Je me souviens maintenant que j’ai visité l’année dernière, près d’Augusta, une filature de coton où l’on employait des travailleurs noirs. Je ne crois pas que les nègres auraient choisi spontanément cette occupation avec son fracas, sa minutie, son air poudreux et malsain, habitués qu’ils sont au grand air. Je demandai à quelques femmes occupées à filer comment elles se trouvaient de ce travail. Quelques-unes me répondirent qu’il leur plaisait autant qu’un autre ; mais une négresse âgée, ayant une bonne expression de figure, répondit avec l’expression d’une lassitude et d’un abattement profonds : « Non, je n’aime pas cette besogne. » Cela ne me surprend pas.

Ce foyer est rempli de jeunes et joyeux visages, six garçons et deux filles. Madame Cooper est la mère juvénile, agréable et gaie de cette jolie bande d’enfants.
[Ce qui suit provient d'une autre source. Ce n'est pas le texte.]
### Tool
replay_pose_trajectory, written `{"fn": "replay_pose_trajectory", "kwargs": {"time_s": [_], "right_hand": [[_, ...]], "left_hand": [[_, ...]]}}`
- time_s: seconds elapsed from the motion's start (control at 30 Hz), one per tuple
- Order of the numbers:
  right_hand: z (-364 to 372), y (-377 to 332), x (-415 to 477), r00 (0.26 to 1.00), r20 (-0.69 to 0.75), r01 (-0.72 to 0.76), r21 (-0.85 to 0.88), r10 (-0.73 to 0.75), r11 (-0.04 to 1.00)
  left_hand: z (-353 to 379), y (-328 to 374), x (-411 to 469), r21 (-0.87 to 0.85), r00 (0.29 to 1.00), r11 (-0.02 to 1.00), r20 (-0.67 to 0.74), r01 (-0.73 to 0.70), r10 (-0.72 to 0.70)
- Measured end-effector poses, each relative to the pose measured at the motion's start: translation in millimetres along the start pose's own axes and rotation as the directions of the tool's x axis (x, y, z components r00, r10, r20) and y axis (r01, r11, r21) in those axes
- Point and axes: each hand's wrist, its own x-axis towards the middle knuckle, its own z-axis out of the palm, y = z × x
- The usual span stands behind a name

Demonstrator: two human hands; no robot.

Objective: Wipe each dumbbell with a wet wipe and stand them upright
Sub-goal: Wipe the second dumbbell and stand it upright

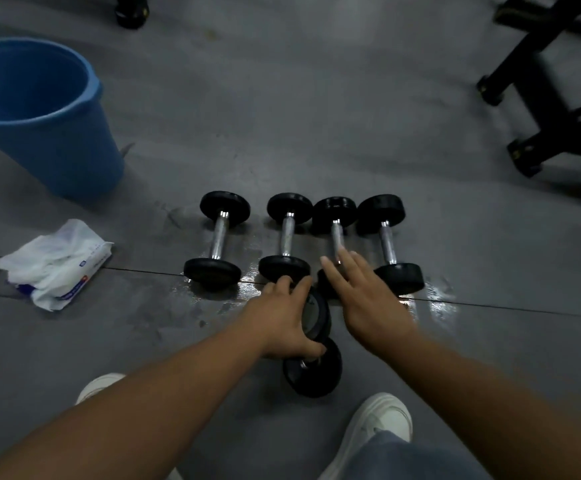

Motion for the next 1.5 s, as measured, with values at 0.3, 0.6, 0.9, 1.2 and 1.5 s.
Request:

Il y a non loin d’ici soixante dix ou quatre-vingts petits enfants nègres, que je suis allée voir un de ces matins. Une couple de négresses ressemblant à des sorcières, avec leurs verges à la main, les gouvernaient par la crainte et l’effroi. On m’avait dit qu’elles leur apprenaient à prier. J’en réunis donc une petite bande autour de moi et leur récitai l’Oraison dominicale en les priant de répéter les mots après moi. Les enfants se mirent à rire, montrèrent leurs dents blanches, me prouvèrent évidemment qu’ils ne connaissaient pas la signification de cette admirable prière, et ignoraient qu’ils avaient un Père dans le ciel. Ces enfants étaient bien nourris. On les tient ici séparés de leurs parents, parce que dans ce moment il y a des fièvres dans la plantation où ceux-ci travaillent.